My message was addressed to that possibility, not to fan any flames but to
provide historical perspective to those who might be "catching up" -- as
there are always many newcomers to any special-interest discussion in this
large realm, be it "GNU" or "Apache" or "Mozilla" or whatever -- people who
weren't involved from the early inception stages and may be lacking in
knowledge of where things have come from and how they got here. I am a firm
believer in knowing as much history as possible; I believe that when people
know the past they can better attempt not to repeat the same mistakes over
and over again, among other benefits. I implicitly invite correction from
you or anyone if I mis-cite facts of a historical nature (as opposed to
reportage of personal experience, which is in a sense incontestable) ;
however I do not feel myself required by any sort of humility-virtue ethic
to silently submit to significantly misinterpreted readings of my
statements that infer meanings they were not intended to have.
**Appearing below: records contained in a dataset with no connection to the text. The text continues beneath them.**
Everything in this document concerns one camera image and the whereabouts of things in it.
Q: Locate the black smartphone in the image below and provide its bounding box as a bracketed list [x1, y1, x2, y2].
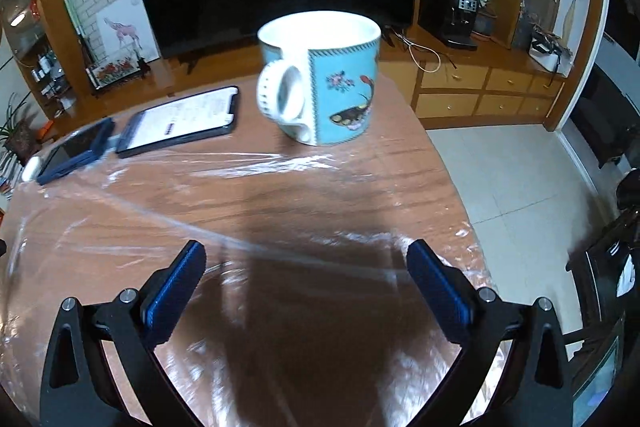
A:
[115, 86, 240, 158]

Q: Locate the white charging cable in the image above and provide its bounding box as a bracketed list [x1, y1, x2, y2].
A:
[382, 24, 459, 80]

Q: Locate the black coffee machine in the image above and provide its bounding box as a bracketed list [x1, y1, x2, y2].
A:
[418, 0, 480, 51]

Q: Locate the clear plastic table cover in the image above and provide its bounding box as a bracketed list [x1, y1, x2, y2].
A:
[1, 150, 490, 426]

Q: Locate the white earbuds case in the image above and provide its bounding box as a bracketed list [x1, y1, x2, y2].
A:
[21, 155, 42, 182]

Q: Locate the teal patterned mug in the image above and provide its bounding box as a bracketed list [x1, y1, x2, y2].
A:
[256, 11, 381, 146]

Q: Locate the framed deer painting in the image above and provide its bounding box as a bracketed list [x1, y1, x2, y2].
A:
[87, 0, 160, 91]

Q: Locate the wooden tv cabinet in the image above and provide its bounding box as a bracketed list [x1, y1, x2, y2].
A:
[51, 28, 577, 136]

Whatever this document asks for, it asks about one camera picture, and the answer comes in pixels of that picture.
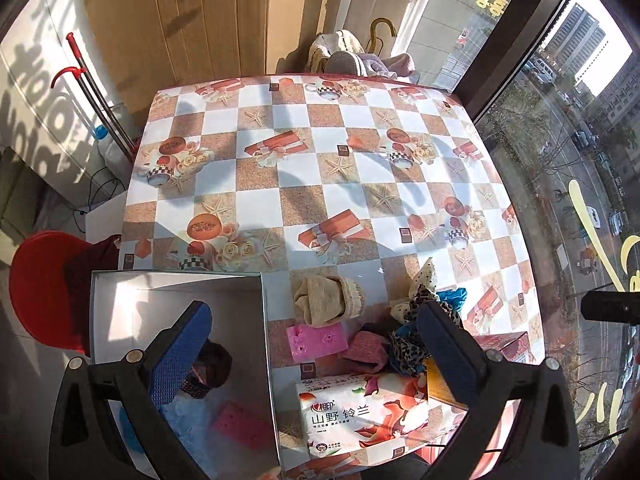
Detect leopard print scrunchie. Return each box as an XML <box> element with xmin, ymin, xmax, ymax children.
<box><xmin>388</xmin><ymin>296</ymin><xmax>463</xmax><ymax>377</ymax></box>

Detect blue plastic glove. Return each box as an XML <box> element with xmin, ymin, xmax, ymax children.
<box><xmin>437</xmin><ymin>287</ymin><xmax>468</xmax><ymax>314</ymax></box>

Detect cream polka dot scarf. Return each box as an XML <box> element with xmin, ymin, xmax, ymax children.
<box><xmin>390</xmin><ymin>257</ymin><xmax>437</xmax><ymax>324</ymax></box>

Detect dusty pink knitted cloth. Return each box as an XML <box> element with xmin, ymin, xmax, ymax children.
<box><xmin>341</xmin><ymin>330</ymin><xmax>390</xmax><ymax>374</ymax></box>

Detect beige towel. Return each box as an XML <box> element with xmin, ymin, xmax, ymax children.
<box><xmin>294</xmin><ymin>275</ymin><xmax>366</xmax><ymax>328</ymax></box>

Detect pink sponge block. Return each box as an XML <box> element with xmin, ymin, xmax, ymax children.
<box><xmin>286</xmin><ymin>324</ymin><xmax>348</xmax><ymax>364</ymax></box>

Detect yellow orange small box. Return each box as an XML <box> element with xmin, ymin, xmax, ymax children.
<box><xmin>425</xmin><ymin>358</ymin><xmax>468</xmax><ymax>410</ymax></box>

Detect red printed box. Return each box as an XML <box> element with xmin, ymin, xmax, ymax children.
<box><xmin>474</xmin><ymin>332</ymin><xmax>535</xmax><ymax>364</ymax></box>

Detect floral tissue pack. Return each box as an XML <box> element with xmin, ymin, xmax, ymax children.
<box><xmin>295</xmin><ymin>372</ymin><xmax>433</xmax><ymax>461</ymax></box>

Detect white cardboard storage box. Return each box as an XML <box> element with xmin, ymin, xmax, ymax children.
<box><xmin>89</xmin><ymin>271</ymin><xmax>280</xmax><ymax>479</ymax></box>

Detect black knitted hat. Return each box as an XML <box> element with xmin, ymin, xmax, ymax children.
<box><xmin>181</xmin><ymin>340</ymin><xmax>232</xmax><ymax>399</ymax></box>

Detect red plastic chair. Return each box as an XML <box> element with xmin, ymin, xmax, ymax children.
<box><xmin>9</xmin><ymin>231</ymin><xmax>93</xmax><ymax>354</ymax></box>

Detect dark maroon garment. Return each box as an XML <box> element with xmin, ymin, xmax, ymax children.
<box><xmin>63</xmin><ymin>234</ymin><xmax>122</xmax><ymax>356</ymax></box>

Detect checkered patterned tablecloth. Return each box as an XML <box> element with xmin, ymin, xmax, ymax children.
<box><xmin>119</xmin><ymin>75</ymin><xmax>544</xmax><ymax>479</ymax></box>

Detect green leather sofa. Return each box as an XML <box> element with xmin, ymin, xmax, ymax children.
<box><xmin>0</xmin><ymin>148</ymin><xmax>48</xmax><ymax>244</ymax></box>

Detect white plastic bottle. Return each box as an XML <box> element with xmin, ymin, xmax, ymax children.
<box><xmin>93</xmin><ymin>125</ymin><xmax>132</xmax><ymax>188</ymax></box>

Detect pile of clothes on chair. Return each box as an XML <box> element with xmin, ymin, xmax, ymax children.
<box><xmin>305</xmin><ymin>29</ymin><xmax>420</xmax><ymax>84</ymax></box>

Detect brown cardboard panel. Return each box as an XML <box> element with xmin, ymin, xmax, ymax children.
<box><xmin>84</xmin><ymin>0</ymin><xmax>329</xmax><ymax>122</ymax></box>

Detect black power cable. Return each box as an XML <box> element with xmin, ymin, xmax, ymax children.
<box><xmin>71</xmin><ymin>164</ymin><xmax>127</xmax><ymax>233</ymax></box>

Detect red handled mop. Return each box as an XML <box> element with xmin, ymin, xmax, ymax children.
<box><xmin>50</xmin><ymin>32</ymin><xmax>137</xmax><ymax>164</ymax></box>

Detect wooden cane handle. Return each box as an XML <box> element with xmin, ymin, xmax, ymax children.
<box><xmin>366</xmin><ymin>18</ymin><xmax>397</xmax><ymax>54</ymax></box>

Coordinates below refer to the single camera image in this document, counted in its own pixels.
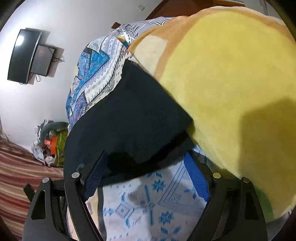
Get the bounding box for black pants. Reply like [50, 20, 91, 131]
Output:
[64, 61, 194, 186]

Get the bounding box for striped pink curtain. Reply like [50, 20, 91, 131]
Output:
[0, 131, 63, 240]

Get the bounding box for blue patchwork bedspread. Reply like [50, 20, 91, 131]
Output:
[64, 17, 206, 240]

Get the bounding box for green bag with clutter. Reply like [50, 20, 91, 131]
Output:
[32, 120, 68, 168]

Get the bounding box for yellow orange fleece blanket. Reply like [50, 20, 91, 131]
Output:
[129, 7, 295, 221]

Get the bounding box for wall mounted black television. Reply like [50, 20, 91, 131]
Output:
[8, 28, 64, 84]

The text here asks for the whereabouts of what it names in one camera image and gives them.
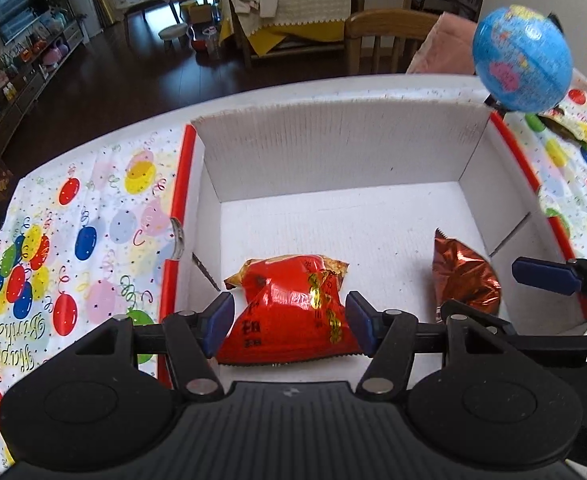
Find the tv console shelf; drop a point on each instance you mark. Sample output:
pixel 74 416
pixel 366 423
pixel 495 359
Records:
pixel 33 78

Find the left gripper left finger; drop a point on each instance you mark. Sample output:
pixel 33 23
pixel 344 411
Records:
pixel 191 340

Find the small white stool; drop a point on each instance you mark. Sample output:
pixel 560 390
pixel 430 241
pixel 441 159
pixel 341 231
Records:
pixel 178 32

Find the sofa with cream cover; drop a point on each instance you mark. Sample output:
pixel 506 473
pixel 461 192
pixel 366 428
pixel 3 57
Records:
pixel 263 28

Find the blue desk globe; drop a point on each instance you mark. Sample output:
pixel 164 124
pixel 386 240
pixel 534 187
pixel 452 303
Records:
pixel 522 58

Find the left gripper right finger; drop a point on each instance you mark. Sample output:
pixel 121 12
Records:
pixel 388 339

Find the television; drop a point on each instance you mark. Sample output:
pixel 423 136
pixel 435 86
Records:
pixel 17 15

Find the red snack bag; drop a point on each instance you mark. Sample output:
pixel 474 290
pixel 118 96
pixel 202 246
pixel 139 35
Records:
pixel 293 312

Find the copper foil snack bag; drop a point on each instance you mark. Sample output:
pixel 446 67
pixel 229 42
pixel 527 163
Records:
pixel 460 273

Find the red cardboard box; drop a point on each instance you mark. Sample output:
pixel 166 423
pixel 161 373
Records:
pixel 366 180

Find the balloon pattern tablecloth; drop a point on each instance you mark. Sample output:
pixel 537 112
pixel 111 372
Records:
pixel 84 388
> I have never seen anyone badmouth cygwin in the mingw mailing lists.
> In my opinion MinGW is a sister project and should be treated as such.
That's great. I have seen (newbie) posters to THIS List somewhat brusquely
(but not outside the "cultural-style" of such Lists as this and the
hundreds of others out there on the 'Net) told that minGW questions were OT
and won't be answered here. Perhaps that has contributed to a subconcious
impression *on my part* that cygwin folk were a little sick and tired of
minGW if they weren't actively involved in it themselves. That's all.
> gcc -mno-cygwin isn't going anywhere. I somtimes speculate that we will be
> deprecating it but since this switch is required to build some things in the
> 'winsup hierarchy' we really can't do that.
>
> I've also speculated that gcc -mno-cygwin should just run a mingw cross
> compiler but that is rather infeasible, too. It means that if you are
> building the winsup hierarchy from scratch you have to somehow also build a
> completely separate compiler and linker. There is no way that I even want
> to imagine the Makefile nightmare necessary to accomplish that.
>
> So, what is needed is someone to fix gcc, ld, and whatever to do the right
> thing. Barring that, gcc -mno-cygwin will remain relatively stagnant.
>
> cgf
Thanks, and I hope that readers for whom my discussion herein of dialogue
itself -- and 'feelings,' 'motives,' and 'attitudes' and so forth that
accompanies it -- is "objectionable," will just have the self-possessed
good sense to ignore my messages if they make them unmanageably
uncomfortable, rather than knee-jerking in reaction. What I mean is, I've
noticed that some people on technical Lists can't tell reasonable but
difficult attempts at dialogue and reaching understanding across mutual
comprehension barriers, from "flames" or
"trolling" -- an unfortunate lack-of-wisdom handicap but one that belongs
to the people it belongs to, not to
me. I am not trying to make trouble, I simply find based on life-experience
that it is valuable to pay some
attention to dialogue and how it is carried out as an issue in itself,
rather than just always react by killfiling
people or responding with brusque criticisms and put-downs (which are the
verbal moral equivalent of bombs
dropped from aircraft). It is my observation that many Free (not Free
Beer...) software communities are
slowed down in the hurdles they can overcome because of handicaps in
communication outside their group
(between their group and others). If I have an agenda it might be said that
it is to get people to see that there
is room for improvement in dialogue skills itself and that this can yield
great rewards. But I realize that many people cannot hear me and will just
get pissed-off, in some cases, at the lengthy or non-technical, humanistic
nature of what I am trying to express.